Like Nelson, Heschel implies that certain views on Israel constitute grounds for punishment.  In her mind Duthu doesn’t descend into anti-Zionism, an affliction about which the wrong kind of people need to be “educated.”  He is salvageable as an ethnic subject.  This sort of magnanimity reinforces conditions that harm Indigenous scholars.  In the articles reporting Duthu’s resignation, we see this theme repeated with slight rhetorical variations.  Duthu is one of the good Natives who, while given to lapses of judgment, isn’t very hard on Israel.  He is therefore qualified to be a dean.  None of those articles quotes a Native or Palestinian, or even an anti-Zionist Jew, only people opposed to BDS.  Such exclusions are a journalistic custom that validates pro-Israel normativity and reinforces the impression that Palestine is exclusively the concern of those who identify as Jewish.  In this case, Indian Country also suffers discursive erasures.  It is unwise to imagine Israel as inconsequential to Natives.

Israel’s participation in the dispossession of Indigenous peoples is inscribed in the narrative dynamics of the Duthu controversy.  Gustman, for example, worries about extant Palestinian influence, and hints at the dangers of unchecked Native influence, in ways that are rightly considered anti-Semitic when the subject is one of Jewish influence.  Only because Natives and Palestinians inhabit a wretched position in academe are they so casually subject to racist suppositions.  Academic racism both precedes and validates the supervisory role Zionists confer to themselves in relation to colonized demographics.

This racism produces material consequences for its perpetrators and victims.  Many observers assume that targets of recrimination are worthy of recrimination merely because they were targeted, as against the timeless authority of the perpetrator.  Relations of power can define notions of probity.  Take Cary Nelson, for example.  He damaged his reputation as a stalwart of academic freedom by leading the assault on his colleagues in American Indian Studies at UIUC, including partnership with far-right demagogues and complicity with the Israeli security state.  These actions weren’t a basis for punishment, however.

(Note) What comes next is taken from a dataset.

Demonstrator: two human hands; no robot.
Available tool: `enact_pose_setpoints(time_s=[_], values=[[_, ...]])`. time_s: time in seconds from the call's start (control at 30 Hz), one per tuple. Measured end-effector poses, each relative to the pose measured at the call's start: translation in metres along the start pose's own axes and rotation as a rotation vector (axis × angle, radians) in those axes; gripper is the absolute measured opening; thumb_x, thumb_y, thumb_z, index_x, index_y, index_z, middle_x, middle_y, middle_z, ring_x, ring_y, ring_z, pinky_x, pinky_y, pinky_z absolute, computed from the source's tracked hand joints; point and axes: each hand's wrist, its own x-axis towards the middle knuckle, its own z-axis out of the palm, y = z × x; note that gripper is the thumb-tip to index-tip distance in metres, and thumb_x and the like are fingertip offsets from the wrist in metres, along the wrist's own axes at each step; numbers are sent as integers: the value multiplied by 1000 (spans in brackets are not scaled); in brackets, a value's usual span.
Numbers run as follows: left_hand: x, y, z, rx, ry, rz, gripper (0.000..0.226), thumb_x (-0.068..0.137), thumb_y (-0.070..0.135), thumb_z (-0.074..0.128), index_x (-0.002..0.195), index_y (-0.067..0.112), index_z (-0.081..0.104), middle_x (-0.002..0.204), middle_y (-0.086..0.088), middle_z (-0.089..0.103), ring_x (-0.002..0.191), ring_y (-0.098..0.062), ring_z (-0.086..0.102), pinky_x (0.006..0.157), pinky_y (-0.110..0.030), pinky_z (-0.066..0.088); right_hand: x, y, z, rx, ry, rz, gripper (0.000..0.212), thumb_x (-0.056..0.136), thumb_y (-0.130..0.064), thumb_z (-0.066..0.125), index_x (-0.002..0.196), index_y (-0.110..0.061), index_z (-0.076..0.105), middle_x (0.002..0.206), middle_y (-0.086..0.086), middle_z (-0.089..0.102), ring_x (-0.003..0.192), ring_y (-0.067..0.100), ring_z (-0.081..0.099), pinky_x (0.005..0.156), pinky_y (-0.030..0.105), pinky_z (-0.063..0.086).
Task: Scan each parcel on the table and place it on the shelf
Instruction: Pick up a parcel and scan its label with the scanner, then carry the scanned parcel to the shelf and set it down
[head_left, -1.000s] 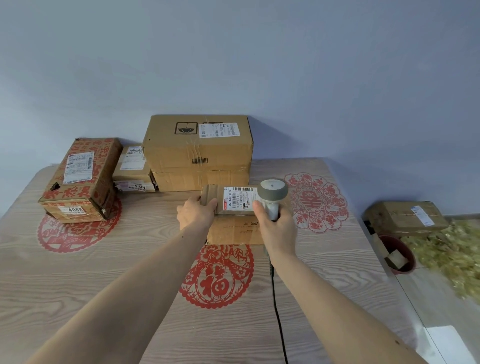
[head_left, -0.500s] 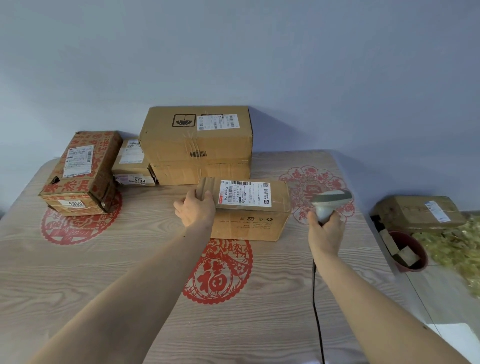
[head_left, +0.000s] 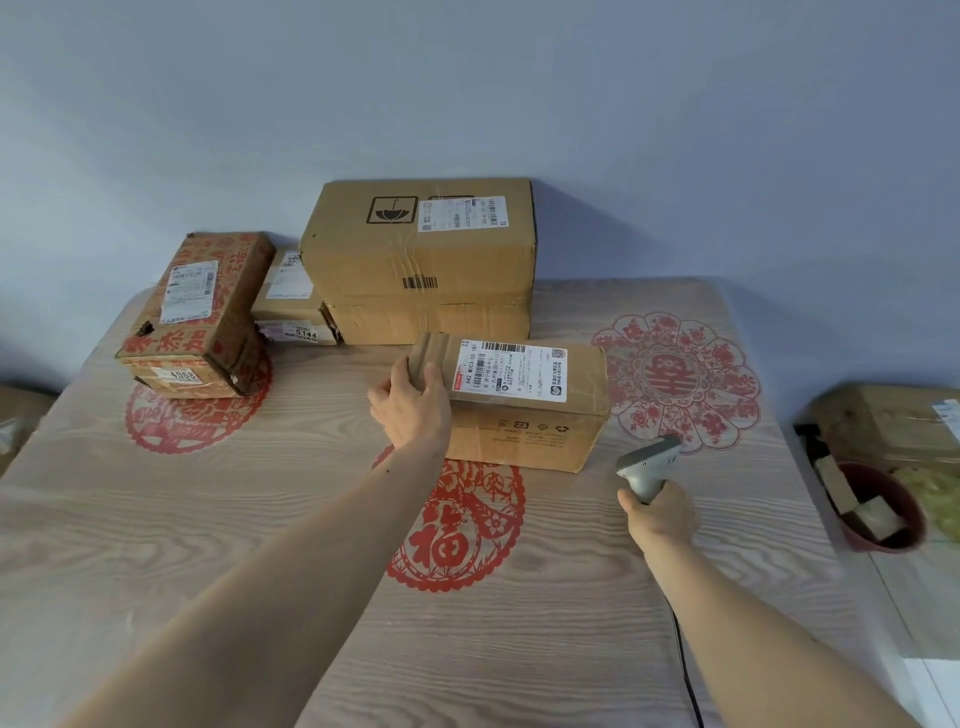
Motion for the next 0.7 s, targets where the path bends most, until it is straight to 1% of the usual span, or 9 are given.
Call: enact_pose_setpoints(time_s=[0.17,0.27,0.33,0.4,0.47,0.5,0.57,0.63,0.7], values=[[-1,-1,2,1,-1,-16,54,97,45,45,148,27,40,140,-10,36,131,-30,35,108,-48,34,7,4,-1,-28,-69,56,53,76,-37,81,112,-4,60,115,18,65,112,38,57,97,46,46],[-2,0,2,-4,-2,-26,55,97,46,45,149,28,37,141,-11,36,130,-31,35,105,-47,34,-2,-8,-11,-41,-78,121,67,69,-39,85,118,-2,56,123,17,59,120,38,52,92,41,47],[-3,0,1,-10,-6,-31,56,97,46,45,150,28,36,141,-12,36,130,-31,35,103,-46,35,-11,-25,-22,12,29,75,56,72,-22,79,118,-2,56,127,17,54,123,37,45,90,42,46],[-4,1,1,-18,-12,-33,58,97,46,47,150,26,35,142,-12,36,131,-31,35,102,-46,35,-22,-49,-33,203,163,-30,47,73,-1,67,119,-3,55,128,15,50,121,35,44,97,45,44],[-3,1,-2,-22,-18,-39,61,96,46,49,150,23,34,143,-13,36,132,-32,34,103,-48,36,-34,-79,-44,410,209,-137,43,73,3,64,113,-8,55,118,9,53,112,30,52,94,43,46],[-3,2,-4,-20,-24,-51,63,95,47,50,150,20,34,143,-14,37,132,-33,35,104,-50,36,-41,-95,-49,484,174,-166,33,78,-3,63,109,-11,56,113,6,56,108,28,55,90,40,46],[-1,1,-4,6,-39,-102,67,93,53,51,145,13,36,141,-16,40,130,-36,38,105,-54,38,-48,-124,-53,561,50,-176,14,93,-30,56,102,-19,55,102,0,58,99,24,57,84,36,41],[0,1,-6,8,-70,-165,68,91,58,51,137,10,38,136,-18,47,123,-39,46,101,-55,42,-52,-144,-54,541,-76,-188,35,97,-56,38,98,-24,54,99,-1,56,93,22,54,82,37,38],[-2,2,-9,-38,-110,-200,62,92,59,50,128,9,38,129,-18,54,112,-39,55,95,-52,48,-54,-155,-53,492,-114,-194,50,99,-60,29,97,-17,55,92,1,56,84,20,53,79,36,37]])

Now Nelson is again everywhere, organizing against human rights in the MLA, interjecting himself in Native American Studies, providing quotes on topical matters for industry publications.  That institutions and individuals in academe continue to entertain him as an expert on anything other than dishonesty, snitching, and duplicity illustrates how uninviting academe is for those positioned against state power.

Nelson isn’t exceptional.  Ringleaders of campus repression rarely lose their rarified positions; in fact, they are often rewarded.  This inveterate feature of US academe both reflects and reproduces the institutional norms of settler colonization, which treat the violence of modernity as a civilizational imperative.  Authoritarianism is the currency of American redemption, made available for study but studiously ignored during presidential elections, faculty searches, geostrategic fads, and every other moment when the populace is expected to lionize personalities.  Linear history, feted as insuperable progress, is actually a series of regressions to colonial authority.  Academe has been so easily corporatized because its originaries prevent it from developing in ways that value (or tolerate) unorthodoxy.

Consider that Alan Gustman will suffer no repercussions for his crusade against Duthu.  (If anything, he has burnished his own administrative credentials.)  Heschel will continue to be lauded as a voice of compassion and reason.  The off-campus groups that interfered will be further emboldened.  Duthu, on the other hand, has to face down a permanent demotion.  Victims of the pro-Israel punishment industry earn lifetime sentences.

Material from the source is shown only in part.